Police were bracing themselves for another heated day in the capital Friday surrounding Muslim prayers on the Temple Mount and said, after receiving information on impending riots, that they would limit entrance to the site.
Security forces were spread out in increased numbers throughout the Old City and East Jerusalem, and only men over the age of 35 would be allowed into the al-Aqsa Mosque compound due to intelligence on Palestinian youths’ intentions to foment unrest there. Women of all ages would be allowed access.
Tensions in the capital have been boiling in recent weeks, with East Jerusalem and West Bank residents demonstrating and rioting in response to their fears that Israel seeks to change the status quo of the Temple Mount and allow Jews to pray there.
The situation has also led to several Palestinian terror attacks and an assassination attempt against a prominent Israeli right-wing activist.
Netanyahu instructed officials Thursday to demolish the homes of the terrorists who had perpetrated attacks in Jerusalem, according to Israel Radio.
The prime minister’s directive came a day after an East Jerusalem man drove his van into a group of pedestrians at a light rail station in the capital, killing a Border Police officer, Jedan Assad, and yeshiva student Ba’adani and injuring a dozen other people. A similar hit-and-run attack took place two weeks earlier at another train station along the seam-line when an East Jerusalem man drove his car onto a platform, killing two and injuring several. Both attackers were killed by police.
On October 29, Temple Mount activist Rabbi Yehudah Glick was shot outside the Menachem Begin Heritage Center in central Jerusalem by an Arab employee of the center, who was later killed by police during an attempt to arrest him.
On Thursday evening, dozens of right-wing Jewish activists marched toward the Old City, as heavy clashes between police and Arab residents of East Jerusalem persisted.
“We are proudly marching with high heads to the direction of the Temple Mount.
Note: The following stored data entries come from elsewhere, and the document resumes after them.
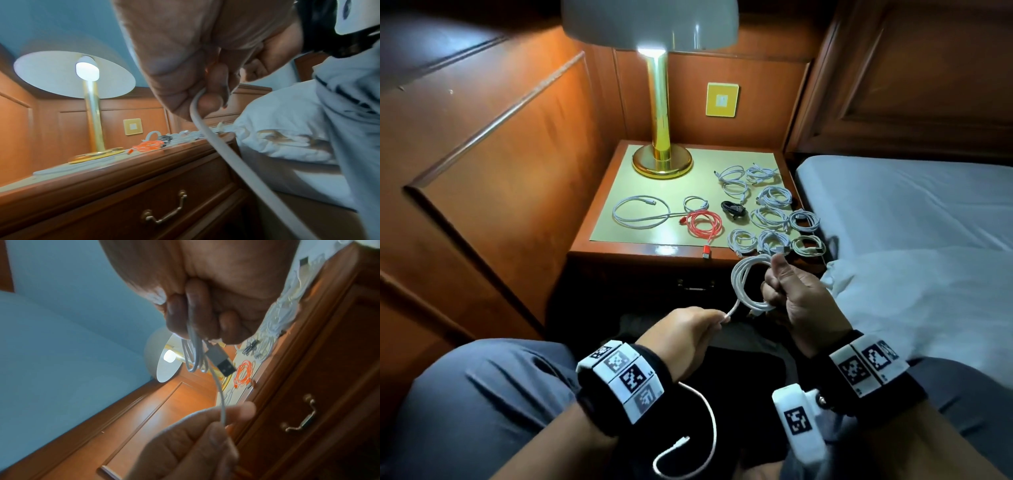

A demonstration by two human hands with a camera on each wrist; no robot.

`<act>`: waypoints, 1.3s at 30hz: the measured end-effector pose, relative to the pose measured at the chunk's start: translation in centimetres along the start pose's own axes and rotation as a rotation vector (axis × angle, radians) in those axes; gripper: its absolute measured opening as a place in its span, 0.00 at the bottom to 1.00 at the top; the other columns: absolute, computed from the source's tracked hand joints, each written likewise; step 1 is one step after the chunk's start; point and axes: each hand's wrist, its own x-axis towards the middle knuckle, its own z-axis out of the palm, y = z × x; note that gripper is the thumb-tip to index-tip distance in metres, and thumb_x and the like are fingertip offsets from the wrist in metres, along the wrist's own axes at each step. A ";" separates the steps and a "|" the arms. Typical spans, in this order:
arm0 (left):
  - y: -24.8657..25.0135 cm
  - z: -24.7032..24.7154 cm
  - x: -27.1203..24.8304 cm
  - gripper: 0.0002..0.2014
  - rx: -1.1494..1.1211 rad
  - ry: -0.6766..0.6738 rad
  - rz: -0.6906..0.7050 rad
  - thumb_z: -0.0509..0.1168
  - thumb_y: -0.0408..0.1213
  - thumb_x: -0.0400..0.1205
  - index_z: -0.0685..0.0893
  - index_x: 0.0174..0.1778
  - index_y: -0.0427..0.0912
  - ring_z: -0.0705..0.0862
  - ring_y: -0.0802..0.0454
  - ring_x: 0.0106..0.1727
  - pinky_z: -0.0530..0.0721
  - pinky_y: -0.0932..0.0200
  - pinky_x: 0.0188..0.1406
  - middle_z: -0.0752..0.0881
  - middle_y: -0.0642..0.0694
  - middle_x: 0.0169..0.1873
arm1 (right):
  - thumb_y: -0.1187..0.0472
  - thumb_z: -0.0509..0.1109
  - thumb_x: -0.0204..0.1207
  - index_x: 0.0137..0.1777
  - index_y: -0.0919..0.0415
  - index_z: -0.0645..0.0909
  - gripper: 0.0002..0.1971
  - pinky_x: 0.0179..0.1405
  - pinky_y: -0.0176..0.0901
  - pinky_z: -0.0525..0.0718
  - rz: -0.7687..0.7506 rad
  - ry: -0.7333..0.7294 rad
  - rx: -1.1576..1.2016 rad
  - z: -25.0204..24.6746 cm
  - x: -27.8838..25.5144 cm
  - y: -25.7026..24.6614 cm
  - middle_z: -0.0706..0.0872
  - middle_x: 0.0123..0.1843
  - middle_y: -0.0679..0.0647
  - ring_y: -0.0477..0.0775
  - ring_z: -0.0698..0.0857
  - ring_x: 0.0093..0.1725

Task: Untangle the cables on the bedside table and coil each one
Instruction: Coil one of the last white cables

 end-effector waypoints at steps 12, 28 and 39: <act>-2.9 -2.9 0.6 0.06 0.215 0.048 -0.304 0.64 0.45 0.85 0.84 0.46 0.52 0.85 0.46 0.34 0.86 0.50 0.38 0.84 0.50 0.30 | 0.53 0.54 0.90 0.34 0.56 0.63 0.20 0.19 0.29 0.64 0.029 0.035 0.095 0.2 0.3 -0.3 0.63 0.26 0.47 0.41 0.64 0.21; -0.9 -3.4 0.2 0.08 0.143 -0.002 -0.020 0.67 0.46 0.82 0.93 0.48 0.54 0.89 0.53 0.41 0.88 0.54 0.43 0.87 0.56 0.41 | 0.42 0.62 0.79 0.35 0.58 0.73 0.20 0.34 0.36 0.70 -0.127 0.032 -0.261 -0.8 0.5 0.9 0.73 0.26 0.46 0.44 0.70 0.28; 2.8 -3.9 0.2 0.07 -0.039 0.198 0.179 0.76 0.37 0.79 0.86 0.39 0.40 0.82 0.61 0.34 0.80 0.68 0.35 0.85 0.54 0.32 | 0.58 0.61 0.89 0.39 0.61 0.81 0.17 0.36 0.36 0.79 -0.003 -0.377 -0.669 1.1 -0.2 2.5 0.88 0.31 0.55 0.47 0.83 0.30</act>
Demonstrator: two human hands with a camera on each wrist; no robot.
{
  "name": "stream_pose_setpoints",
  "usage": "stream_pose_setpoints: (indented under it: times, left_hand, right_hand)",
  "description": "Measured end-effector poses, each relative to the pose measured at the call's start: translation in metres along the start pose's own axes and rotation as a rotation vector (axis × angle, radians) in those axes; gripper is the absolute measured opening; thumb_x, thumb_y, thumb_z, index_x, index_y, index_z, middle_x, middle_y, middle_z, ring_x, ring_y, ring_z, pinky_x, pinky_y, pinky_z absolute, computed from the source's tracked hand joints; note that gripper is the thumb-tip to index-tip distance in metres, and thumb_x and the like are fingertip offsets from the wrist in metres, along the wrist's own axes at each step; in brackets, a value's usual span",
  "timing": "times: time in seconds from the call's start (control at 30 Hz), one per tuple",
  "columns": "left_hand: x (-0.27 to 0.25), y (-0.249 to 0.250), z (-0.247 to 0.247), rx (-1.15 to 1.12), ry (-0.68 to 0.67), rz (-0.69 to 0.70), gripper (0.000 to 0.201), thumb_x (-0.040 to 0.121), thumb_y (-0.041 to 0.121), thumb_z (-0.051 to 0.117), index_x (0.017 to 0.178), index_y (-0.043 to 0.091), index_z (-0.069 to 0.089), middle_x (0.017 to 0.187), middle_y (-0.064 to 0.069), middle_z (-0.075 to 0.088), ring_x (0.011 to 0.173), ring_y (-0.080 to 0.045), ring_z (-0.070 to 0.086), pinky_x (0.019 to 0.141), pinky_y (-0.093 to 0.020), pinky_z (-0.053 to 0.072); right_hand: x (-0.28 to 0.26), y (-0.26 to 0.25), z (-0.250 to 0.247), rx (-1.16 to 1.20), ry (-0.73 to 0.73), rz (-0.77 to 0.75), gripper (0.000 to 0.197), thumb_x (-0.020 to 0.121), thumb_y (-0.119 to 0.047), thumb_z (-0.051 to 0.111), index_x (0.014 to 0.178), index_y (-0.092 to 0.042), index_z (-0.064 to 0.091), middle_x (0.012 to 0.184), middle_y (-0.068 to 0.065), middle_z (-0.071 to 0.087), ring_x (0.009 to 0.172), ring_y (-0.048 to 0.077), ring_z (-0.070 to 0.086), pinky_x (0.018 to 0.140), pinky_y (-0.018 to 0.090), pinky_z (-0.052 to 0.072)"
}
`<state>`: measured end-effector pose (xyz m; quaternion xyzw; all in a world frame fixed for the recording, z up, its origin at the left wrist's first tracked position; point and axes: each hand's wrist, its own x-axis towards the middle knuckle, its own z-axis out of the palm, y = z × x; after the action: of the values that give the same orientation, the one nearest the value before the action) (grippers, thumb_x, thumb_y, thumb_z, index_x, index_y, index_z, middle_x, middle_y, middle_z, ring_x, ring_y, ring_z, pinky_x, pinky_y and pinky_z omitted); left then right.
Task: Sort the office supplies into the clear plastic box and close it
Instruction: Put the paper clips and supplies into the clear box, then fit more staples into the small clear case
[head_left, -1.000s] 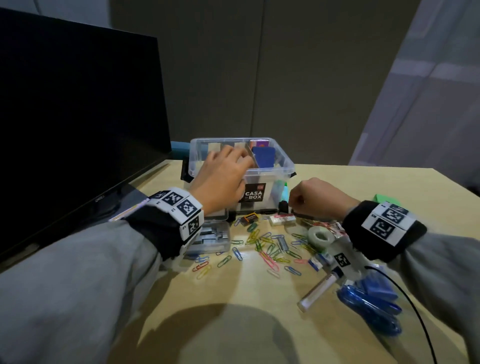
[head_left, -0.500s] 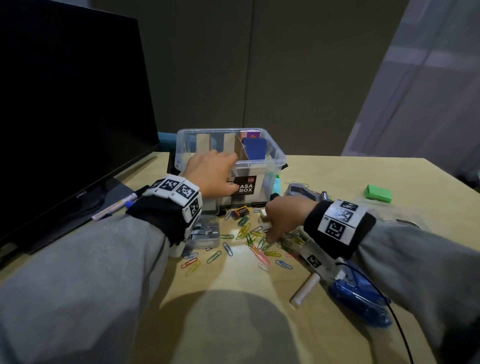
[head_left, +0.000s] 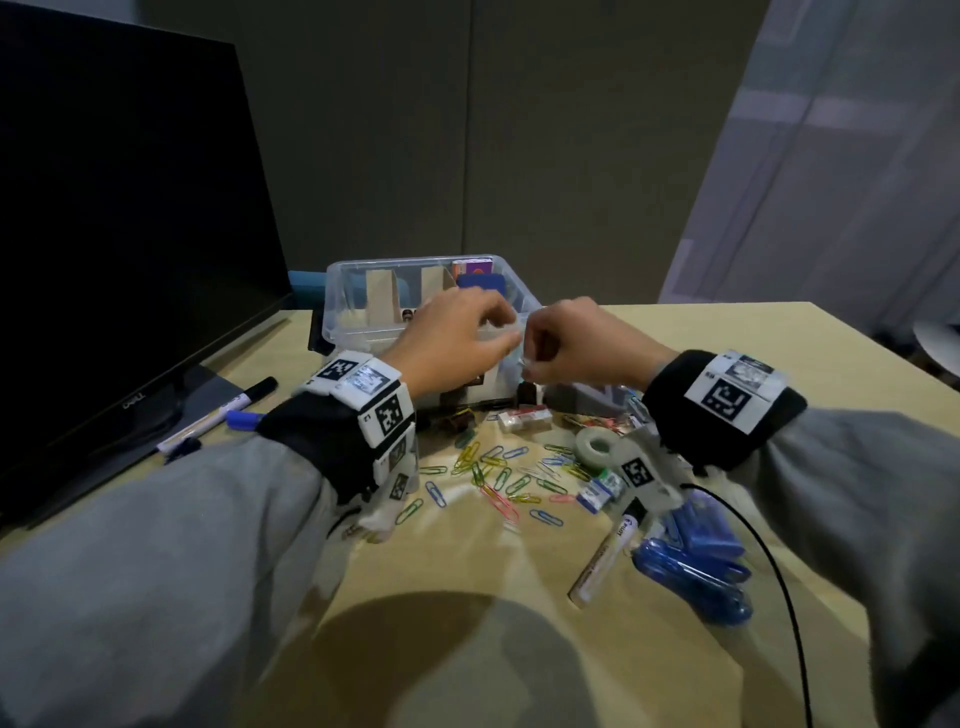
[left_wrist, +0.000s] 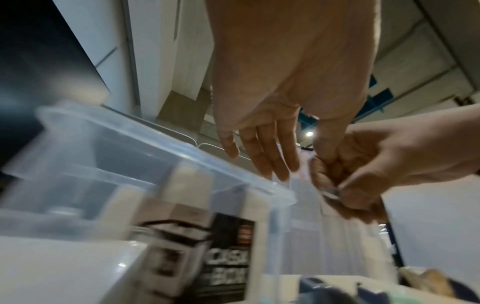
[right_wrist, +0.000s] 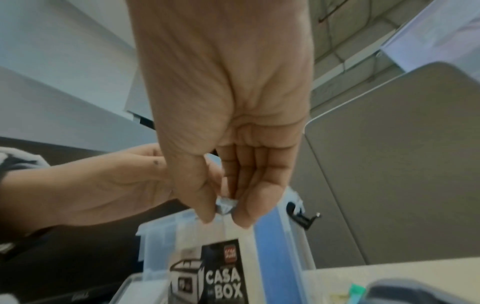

God willing, we’ll get there,” organizer Ariel Groner told AFP at the site where a Palestinian recently tried to assassinate Rabbi Yehudah Glick, a campaigner for Jewish prayer rights at the compound.
Under the present arrangement in the Temple Mount, the site remains under Jordan’s custodianship — as part of the 1994 peace agreement — and Jews are allowed in the compound, but are barred from religious worship or prayer.
Netanyahu has repeatedly stressed in past days that there will be no change to the present arrangement, and spoke Thursday with Jordan’s King Abdullah II to reiterate his stance.